Watch ShadowPlay, OBS, and Medal capture folders

Add NVIDIA ShadowPlay, OBS, Medal, AMD ReLive, or Xbox Game Bar folders so Splice can watch new gameplay recordings and extract highlights.

A capture folder is just the folder where your recorder — NVIDIA App (Instant Replay), AMD ReLive, OBS, Xbox Game Bar, Medal — drops finished video files. Splice watches that folder and reacts whenever a new clip appears. That’s the whole idea.

Adding a folder

  1. Open Settings

    Click the gear icon in the left sidebar (it’s the last nav item, below Models), or press Ctrl/Cmd + 6 from anywhere in the app.

  2. Switch to the Folders section

    Settings opens on General by default. Click Folders in the Settings sidebar.

  3. Pick the folder

    If you use the NVIDIA App (Instant Replay), AMD ReLive, OBS, Xbox Game Bar, or Medal, Splice usually detects the location automatically — look for it in the Suggested folders panel at the top and click Add. Otherwise click Add folder in the top-right; a folder picker opens. NVIDIA’s default is usually somewhere under C:\Users\<you>\Videos\, with per-game subfolders inside.

  4. That's it

    Splice immediately starts watching for new clips in that folder. Existing files appear in the Dashboard but stay unanalyzed until you trigger a scan from the Dashboard (or the queue).

You can add as many folders as you want — one per game, one per account, whatever makes sense for your setup.

Pausing or removing a folder

Open Settings → Folders, find the row, and either:

  • Click the plug icon to pause watching without removing the folder (your assignment is kept).
  • Click the trash icon to remove it entirely.

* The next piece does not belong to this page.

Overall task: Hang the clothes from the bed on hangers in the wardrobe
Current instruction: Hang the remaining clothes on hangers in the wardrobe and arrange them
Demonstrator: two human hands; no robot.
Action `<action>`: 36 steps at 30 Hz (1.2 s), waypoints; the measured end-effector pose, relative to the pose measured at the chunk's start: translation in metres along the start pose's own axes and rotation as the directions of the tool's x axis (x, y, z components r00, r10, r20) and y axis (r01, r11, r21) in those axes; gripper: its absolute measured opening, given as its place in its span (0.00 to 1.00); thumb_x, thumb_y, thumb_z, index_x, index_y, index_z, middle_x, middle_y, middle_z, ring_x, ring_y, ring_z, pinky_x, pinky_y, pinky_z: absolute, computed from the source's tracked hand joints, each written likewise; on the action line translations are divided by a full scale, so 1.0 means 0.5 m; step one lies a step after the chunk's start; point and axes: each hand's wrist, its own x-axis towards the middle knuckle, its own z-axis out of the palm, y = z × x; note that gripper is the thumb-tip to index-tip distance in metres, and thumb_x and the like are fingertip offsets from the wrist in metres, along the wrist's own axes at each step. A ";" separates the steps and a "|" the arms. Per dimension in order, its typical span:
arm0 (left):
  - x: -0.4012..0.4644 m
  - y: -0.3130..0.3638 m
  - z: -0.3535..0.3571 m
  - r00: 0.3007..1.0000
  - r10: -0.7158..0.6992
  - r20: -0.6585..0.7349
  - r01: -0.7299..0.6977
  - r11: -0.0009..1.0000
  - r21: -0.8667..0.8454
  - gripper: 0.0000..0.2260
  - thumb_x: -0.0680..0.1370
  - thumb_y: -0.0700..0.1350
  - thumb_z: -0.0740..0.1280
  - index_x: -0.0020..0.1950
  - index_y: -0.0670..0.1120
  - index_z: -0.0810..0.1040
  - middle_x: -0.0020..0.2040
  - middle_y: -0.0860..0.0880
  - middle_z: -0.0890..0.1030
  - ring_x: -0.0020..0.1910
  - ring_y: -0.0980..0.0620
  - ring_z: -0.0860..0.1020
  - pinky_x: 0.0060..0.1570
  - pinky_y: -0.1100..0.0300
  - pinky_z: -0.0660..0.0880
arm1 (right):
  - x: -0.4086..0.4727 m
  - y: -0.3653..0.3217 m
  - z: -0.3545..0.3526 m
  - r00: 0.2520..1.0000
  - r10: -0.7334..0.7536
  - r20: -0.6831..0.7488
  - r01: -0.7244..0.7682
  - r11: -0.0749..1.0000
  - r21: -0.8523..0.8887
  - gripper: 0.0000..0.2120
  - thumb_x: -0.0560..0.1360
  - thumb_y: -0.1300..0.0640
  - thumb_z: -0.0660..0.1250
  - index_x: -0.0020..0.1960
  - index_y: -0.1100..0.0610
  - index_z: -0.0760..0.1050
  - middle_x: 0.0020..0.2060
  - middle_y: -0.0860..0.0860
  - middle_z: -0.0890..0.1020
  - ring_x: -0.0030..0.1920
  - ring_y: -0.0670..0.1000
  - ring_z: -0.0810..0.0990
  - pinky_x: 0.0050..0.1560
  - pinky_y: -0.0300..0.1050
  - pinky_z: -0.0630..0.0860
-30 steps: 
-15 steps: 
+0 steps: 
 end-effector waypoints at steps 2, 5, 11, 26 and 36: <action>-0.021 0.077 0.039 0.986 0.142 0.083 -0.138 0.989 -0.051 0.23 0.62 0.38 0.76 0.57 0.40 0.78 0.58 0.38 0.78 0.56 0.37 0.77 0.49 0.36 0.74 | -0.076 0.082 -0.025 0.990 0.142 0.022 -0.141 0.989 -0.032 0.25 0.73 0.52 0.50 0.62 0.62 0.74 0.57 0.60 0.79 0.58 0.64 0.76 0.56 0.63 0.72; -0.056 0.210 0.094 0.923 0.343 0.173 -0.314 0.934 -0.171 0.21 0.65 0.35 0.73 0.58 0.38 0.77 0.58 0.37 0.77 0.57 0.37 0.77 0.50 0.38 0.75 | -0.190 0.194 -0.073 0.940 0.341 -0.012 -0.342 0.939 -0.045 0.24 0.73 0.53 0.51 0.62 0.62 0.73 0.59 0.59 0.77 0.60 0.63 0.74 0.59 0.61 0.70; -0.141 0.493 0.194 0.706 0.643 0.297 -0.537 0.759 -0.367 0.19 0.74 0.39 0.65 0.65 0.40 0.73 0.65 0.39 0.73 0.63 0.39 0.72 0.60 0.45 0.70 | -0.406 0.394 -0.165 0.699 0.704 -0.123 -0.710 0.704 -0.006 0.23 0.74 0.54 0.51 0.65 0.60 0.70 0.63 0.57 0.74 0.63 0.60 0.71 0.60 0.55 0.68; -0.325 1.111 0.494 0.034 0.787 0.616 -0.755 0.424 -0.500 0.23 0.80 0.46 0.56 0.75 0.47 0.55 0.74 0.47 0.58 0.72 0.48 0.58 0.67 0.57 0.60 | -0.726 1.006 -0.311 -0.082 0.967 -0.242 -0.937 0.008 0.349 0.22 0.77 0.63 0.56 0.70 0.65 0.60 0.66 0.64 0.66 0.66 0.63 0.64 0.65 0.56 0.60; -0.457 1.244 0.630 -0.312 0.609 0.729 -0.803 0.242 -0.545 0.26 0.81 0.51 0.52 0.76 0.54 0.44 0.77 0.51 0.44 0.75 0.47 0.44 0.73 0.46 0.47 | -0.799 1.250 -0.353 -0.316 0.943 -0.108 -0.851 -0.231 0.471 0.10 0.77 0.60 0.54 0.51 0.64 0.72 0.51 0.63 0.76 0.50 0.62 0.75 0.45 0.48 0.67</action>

Either way, nothing on disk is deleted — your original recordings stay exactly where they are.

What happens when a new clip lands

As soon as your recorder finishes writing a file, Splice notices it. Here’s what happens under the hood:

  1. The clip joins the analysis queue — you’ll see it in the Dashboard with a yellow dot and a “queued” label.
  2. Depending on the model, Splice either uploads the whole clip or pulls a handful of frames at the FPS you configured.
  3. The model responds frame-by-frame (or for the whole clip): kill here? yes / no.
  4. Any “yes” moments are extracted losslessly with FFmpeg’s concat demuxer and saved as standalone highlight files.
  5. The Dashboard updates automatically — no refresh needed.

Where highlights get saved

Highlights are saved as separate MP4 files under a Splice Highlights folder inside the output directory you picked during onboarding. If you skipped that step, the default is %APPDATA%\com.splice.app\highlights\Splice Highlights\<Game>\. You can change the location any time in Settings → General → Output Directory. Splice never re-encodes when it extracts a highlight, so the file is bit-for-bit the same quality as your original. The privacy and storage guide explains exactly what stays local.

Unknown clips

If Splice can’t figure out which game a clip is from, it lands in the Unknown column on the Dashboard. To fix that, either assign the folder to a specific game in Settings → Folders (the game-picker button on the folder row), or add a custom game profile so future clips from that game match automatically.

Once Splice has found highlights, you can arrange and render them in the gameplay clip editor.